そもそも、「なかなか眠れないという経験は誰にでもある」と、東京足立病院院長で日本大学医学部客員教授の内山真医師は言う。
「例えば、翌日大事な用事があって緊張する、気が重いことがあって不安、楽しみなことがあってワクワクするなど、さまざまな原因で眠れないことはあるものです」
ただ、多くの人にとっては一過性で、原因が解消されれば眠れるようになる。このような場合や、眠れなくてもそれが苦ではない場合は「不眠症」とは考えないという。
「寝付くまでに1時間かかっても、その間ボンヤリと考えごとをするのが好きな人もいますし、夜中に目が覚めても気にせずまた眠りにつく人もいるでしょう。
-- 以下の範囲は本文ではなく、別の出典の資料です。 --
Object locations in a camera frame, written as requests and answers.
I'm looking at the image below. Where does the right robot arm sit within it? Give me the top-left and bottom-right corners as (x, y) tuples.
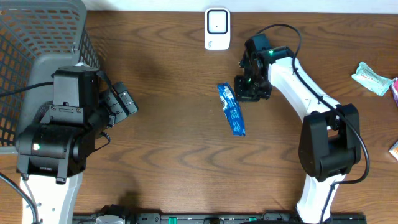
(234, 45), (362, 223)

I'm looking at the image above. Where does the white barcode scanner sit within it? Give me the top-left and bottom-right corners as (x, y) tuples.
(204, 7), (231, 50)

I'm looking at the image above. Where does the blue Oreo cookie pack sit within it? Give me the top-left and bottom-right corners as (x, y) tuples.
(217, 83), (246, 136)

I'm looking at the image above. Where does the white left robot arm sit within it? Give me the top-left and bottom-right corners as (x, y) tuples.
(16, 65), (138, 223)

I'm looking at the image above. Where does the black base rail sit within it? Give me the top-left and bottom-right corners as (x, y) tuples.
(72, 212), (368, 224)

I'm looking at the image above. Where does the red purple snack bag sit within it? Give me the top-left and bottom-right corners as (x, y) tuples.
(390, 77), (398, 106)

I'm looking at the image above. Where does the mint green snack packet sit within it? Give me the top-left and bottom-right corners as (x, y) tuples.
(351, 62), (393, 96)

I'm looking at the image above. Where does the small orange snack box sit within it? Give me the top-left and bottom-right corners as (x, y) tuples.
(388, 142), (398, 161)

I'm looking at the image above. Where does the grey plastic mesh basket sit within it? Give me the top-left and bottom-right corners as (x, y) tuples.
(1, 0), (100, 155)

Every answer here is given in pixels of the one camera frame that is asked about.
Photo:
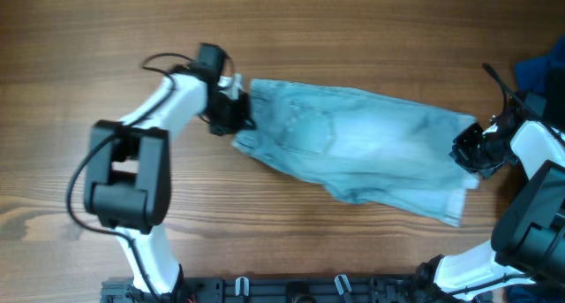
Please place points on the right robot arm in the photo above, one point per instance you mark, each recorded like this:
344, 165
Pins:
527, 244

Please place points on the light blue denim shorts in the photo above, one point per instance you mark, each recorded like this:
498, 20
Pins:
361, 146

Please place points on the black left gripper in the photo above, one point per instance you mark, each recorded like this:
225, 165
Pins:
243, 119

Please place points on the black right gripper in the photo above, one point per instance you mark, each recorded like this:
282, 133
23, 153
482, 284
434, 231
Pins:
462, 150

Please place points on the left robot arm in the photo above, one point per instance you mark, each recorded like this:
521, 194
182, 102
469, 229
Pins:
127, 169

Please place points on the dark blue garment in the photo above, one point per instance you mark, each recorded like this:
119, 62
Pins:
544, 75

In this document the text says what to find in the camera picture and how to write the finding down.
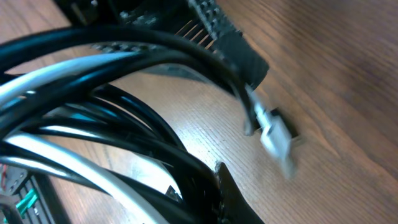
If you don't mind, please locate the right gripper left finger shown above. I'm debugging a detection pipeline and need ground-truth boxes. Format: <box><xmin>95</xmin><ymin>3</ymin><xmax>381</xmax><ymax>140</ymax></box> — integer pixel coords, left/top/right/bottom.
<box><xmin>215</xmin><ymin>162</ymin><xmax>264</xmax><ymax>224</ymax></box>

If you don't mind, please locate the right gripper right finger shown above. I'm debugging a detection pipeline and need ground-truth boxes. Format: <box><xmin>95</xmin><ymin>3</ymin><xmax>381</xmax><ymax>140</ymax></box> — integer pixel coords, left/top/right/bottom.
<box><xmin>188</xmin><ymin>0</ymin><xmax>270</xmax><ymax>91</ymax></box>

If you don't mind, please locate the white usb cable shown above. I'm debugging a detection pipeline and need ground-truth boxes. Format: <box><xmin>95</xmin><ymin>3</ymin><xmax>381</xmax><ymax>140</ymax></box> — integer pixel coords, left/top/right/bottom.
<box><xmin>0</xmin><ymin>51</ymin><xmax>298</xmax><ymax>224</ymax></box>

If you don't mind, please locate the black usb cable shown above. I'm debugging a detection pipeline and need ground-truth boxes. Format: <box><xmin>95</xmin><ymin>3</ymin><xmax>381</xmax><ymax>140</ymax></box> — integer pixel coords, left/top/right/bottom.
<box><xmin>0</xmin><ymin>24</ymin><xmax>299</xmax><ymax>224</ymax></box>

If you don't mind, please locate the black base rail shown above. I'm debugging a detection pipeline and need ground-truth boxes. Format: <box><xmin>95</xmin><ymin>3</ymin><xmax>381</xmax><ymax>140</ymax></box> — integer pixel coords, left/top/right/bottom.
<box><xmin>1</xmin><ymin>164</ymin><xmax>71</xmax><ymax>224</ymax></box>

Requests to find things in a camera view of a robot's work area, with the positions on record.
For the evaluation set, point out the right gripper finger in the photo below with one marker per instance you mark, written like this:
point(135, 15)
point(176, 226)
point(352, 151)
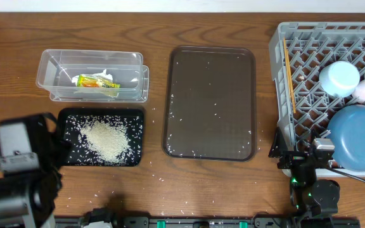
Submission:
point(279, 147)
point(314, 135)

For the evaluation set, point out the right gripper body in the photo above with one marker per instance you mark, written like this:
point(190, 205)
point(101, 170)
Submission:
point(298, 171)

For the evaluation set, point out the dark blue plate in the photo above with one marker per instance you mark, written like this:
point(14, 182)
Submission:
point(347, 133)

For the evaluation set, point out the light blue bowl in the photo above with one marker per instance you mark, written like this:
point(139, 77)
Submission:
point(339, 79)

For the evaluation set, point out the dark brown serving tray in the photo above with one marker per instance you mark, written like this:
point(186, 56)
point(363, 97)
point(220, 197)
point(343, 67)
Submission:
point(210, 110)

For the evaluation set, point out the pile of white rice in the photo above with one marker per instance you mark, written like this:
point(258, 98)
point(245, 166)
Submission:
point(106, 141)

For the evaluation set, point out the white tissue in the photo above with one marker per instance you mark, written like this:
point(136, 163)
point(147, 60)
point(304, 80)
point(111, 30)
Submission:
point(102, 75)

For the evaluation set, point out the yellow green snack wrapper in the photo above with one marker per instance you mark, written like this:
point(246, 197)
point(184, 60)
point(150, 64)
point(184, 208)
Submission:
point(95, 81)

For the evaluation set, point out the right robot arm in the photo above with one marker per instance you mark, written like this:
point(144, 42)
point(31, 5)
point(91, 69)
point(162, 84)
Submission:
point(316, 200)

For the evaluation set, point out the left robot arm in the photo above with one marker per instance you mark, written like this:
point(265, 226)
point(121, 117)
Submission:
point(30, 159)

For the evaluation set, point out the grey dishwasher rack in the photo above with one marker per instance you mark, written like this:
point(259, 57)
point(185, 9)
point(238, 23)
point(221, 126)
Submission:
point(298, 52)

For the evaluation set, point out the black plastic tray bin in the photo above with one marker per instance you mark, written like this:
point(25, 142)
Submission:
point(68, 158)

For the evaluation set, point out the clear plastic bin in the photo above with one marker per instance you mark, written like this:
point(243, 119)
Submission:
point(58, 66)

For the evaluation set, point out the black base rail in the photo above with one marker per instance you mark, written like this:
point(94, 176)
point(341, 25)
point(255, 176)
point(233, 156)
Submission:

不眠症とは、眠りたいのに眠れずにつらい、そして眠れないせいで日中の生活で困っているという場合に診断されます」(内山医師)
日中の症状としては、眠気や疲労感、イライラ、落ち込み、集中力・記憶力・判断力の低下などが挙げられる。
不眠症の原因について、「明確にわかっていないことも多い」と、国立精神・神経医療研究センター病院睡眠障害センター長の栗山健一医師は話す。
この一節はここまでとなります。